Fairland Park Community proposed site plan. Image from Montgomery County Planning Department.

In eastern Montgomery County, fears of low-income housing have galvanized the community. Pushed by civic activists who were able to rewrite the local Master Plan to favor the development of single-family homes, the Planning Board approved a waiver last Thursday reducing the number of required Moderately Priced Dwelling Units (MPDUs) in a proposed 365-home Burtonsville development called Fairland Park. The project is part of the long-awaited Konterra “mini-city”, which covers 2,200 acres in Montgomery and Prince George’s counties west of Laurel.

The Fairland Master Plan Citizens Advisory Committee, which guided that document‘s revision years ago, sought to reduce the number of MPDUs at Fairland Park from 73 to 48, saying a “token amount of additional townhouses” would “neither result in community diversity or distinctiveness,” according to the staff report.

Twenty years ago, planners targeted East County for what they called “transit serviceability,” approving thousands of apartments and townhomes - some of which were MPDUs - adjacent to the proposed route of a light-rail line that was never even funded. Leading civic activists, who claim the area is a “dumping ground” for affordable housing that’s created traffic and hurt local schools, work to ensure that those mistakes aren’t repeated.

Burtonsville resident and committee chair Stuart Rochester says building the required amount of MPDUs would only exacerbate the “demographic and housing imbalances” in East County, but he fails to distinguish between attached housing and affordable housing. “Townhouses are being converted to rental units in the challenged neighborhoods east of US 29,” he writes in a letter to the Board, “and elementary school transiency rates remain among the highest in the County.”

Lisa Schwartz, planner from the county Department of Housing and Community Affairs, says if you want a balanced community, don’t set aside all the townhouses for poor people. Unlike conventional suburban neighborhoods, which segregate homes by type and price, the proposed site plan already mixes single-family homes and townhomes, many of which will be alley-served. Schwartz e-mailed the Planning Department requesting that the developer consider including some market-rate townhouses in the project. “It is DHCA’s position that such a plan would be more in keeping with the Fairland Master Plan’s general recommendation to ‘encourage dispersal of MPDUs in new developments,’” she writes.
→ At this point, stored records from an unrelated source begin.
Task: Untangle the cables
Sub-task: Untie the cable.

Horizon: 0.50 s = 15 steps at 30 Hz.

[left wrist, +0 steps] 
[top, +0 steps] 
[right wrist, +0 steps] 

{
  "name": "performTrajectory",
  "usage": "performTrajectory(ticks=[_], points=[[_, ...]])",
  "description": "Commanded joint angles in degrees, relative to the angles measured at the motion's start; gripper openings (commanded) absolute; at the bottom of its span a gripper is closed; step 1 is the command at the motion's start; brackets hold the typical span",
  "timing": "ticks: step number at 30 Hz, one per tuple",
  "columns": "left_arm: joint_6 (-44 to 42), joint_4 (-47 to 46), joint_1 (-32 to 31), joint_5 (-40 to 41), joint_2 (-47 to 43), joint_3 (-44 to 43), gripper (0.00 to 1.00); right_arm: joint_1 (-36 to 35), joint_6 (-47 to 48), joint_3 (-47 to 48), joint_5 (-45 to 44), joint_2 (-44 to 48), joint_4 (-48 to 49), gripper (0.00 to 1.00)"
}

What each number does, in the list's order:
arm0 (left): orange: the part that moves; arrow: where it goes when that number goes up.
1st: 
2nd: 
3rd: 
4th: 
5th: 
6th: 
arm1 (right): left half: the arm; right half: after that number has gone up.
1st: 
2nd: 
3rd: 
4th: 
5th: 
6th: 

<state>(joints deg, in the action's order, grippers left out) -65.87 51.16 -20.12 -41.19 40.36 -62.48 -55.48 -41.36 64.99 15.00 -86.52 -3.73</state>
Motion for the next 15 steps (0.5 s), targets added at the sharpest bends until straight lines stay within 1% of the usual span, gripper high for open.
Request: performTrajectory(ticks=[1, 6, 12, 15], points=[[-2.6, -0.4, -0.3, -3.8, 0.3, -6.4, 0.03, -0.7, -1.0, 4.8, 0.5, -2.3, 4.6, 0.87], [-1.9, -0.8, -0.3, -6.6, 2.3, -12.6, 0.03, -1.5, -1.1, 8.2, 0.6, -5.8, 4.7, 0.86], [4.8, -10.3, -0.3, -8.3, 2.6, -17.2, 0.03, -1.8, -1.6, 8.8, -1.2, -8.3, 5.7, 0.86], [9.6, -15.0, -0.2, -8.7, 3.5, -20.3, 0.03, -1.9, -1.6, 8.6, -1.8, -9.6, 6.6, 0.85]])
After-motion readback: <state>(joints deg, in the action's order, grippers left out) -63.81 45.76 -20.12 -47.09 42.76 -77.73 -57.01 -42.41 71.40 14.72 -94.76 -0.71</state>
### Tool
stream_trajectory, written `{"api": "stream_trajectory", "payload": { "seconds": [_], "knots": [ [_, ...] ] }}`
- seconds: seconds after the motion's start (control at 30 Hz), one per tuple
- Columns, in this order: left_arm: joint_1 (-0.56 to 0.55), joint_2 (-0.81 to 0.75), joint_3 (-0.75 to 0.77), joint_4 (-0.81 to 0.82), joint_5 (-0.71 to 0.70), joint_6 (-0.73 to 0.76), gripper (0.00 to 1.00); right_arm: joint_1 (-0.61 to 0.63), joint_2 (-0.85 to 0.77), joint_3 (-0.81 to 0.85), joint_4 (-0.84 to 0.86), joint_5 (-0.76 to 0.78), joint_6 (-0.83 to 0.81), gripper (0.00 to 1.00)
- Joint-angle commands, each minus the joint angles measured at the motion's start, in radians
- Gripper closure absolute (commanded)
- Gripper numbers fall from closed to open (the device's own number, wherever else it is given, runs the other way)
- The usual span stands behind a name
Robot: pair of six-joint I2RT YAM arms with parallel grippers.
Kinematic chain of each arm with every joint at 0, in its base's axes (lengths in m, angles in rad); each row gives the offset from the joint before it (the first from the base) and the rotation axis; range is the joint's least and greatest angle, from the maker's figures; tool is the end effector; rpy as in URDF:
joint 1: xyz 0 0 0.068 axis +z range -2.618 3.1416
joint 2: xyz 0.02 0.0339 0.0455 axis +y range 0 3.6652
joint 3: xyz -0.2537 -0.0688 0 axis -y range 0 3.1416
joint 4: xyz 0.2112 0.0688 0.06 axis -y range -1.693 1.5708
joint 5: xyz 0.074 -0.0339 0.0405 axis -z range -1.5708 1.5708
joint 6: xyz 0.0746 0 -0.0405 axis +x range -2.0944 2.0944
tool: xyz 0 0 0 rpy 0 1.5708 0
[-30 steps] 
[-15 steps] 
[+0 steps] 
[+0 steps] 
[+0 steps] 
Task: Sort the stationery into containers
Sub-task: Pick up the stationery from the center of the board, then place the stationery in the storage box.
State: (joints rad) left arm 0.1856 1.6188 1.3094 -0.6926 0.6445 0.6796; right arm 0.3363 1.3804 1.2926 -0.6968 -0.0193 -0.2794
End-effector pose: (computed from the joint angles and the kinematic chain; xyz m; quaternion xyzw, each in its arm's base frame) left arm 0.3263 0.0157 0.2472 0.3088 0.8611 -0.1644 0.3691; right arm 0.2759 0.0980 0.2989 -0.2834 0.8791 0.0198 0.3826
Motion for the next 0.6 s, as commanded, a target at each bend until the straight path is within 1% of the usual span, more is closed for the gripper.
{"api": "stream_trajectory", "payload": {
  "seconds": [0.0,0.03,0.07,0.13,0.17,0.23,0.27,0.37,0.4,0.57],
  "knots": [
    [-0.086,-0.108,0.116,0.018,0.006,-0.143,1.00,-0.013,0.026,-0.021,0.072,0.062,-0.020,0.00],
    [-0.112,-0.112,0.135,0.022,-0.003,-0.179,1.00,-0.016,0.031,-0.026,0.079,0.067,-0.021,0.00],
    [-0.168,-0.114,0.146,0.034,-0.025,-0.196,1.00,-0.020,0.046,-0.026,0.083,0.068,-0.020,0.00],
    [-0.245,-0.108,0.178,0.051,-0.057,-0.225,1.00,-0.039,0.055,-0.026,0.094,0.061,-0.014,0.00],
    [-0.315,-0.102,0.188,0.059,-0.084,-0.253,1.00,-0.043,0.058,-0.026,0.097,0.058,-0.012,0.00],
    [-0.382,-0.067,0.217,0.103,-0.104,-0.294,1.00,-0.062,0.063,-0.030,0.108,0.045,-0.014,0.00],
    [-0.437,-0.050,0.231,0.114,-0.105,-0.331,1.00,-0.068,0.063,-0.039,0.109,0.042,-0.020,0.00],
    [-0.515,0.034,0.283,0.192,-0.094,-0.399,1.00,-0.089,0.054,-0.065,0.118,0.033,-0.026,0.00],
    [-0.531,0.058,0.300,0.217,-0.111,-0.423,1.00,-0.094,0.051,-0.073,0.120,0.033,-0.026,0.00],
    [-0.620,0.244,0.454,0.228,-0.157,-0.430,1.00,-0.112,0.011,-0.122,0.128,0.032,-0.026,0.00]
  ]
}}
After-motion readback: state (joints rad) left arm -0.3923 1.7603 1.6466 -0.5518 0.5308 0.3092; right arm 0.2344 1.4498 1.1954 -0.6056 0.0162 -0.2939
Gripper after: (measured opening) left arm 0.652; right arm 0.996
The community is already sore about the Fairland Park project because an original proposal would have incorporated and privatized the public Gunpowder Golf Course. Now that the developers have dropped the golf course component, the advisory committee worries that the subdivision won’t “create a distinctive community of ‘move-up’ housing,” as prescribed by the Master Plan - and that any attached housing will further lower property values. It also strengthens the fear that Montgomery County is “playing favorites” with the more affluent communities on the west side.

Burtonsville does deserve a say in the process, but encouraging the use of a loophole that makes an already-expensive housing market even more inaccessible is disappointing use of their voice. Whether or not homes are built with government subsidies, prices go up for everyone when the supply of new units is decreased. And by offering as many as three types of housing - “move-up” single-family homes along with both market-rate and subsidized attached homes - Fairland Park will be more accessible to a broader range of East County residents, not to mention a stronger investment for its developers.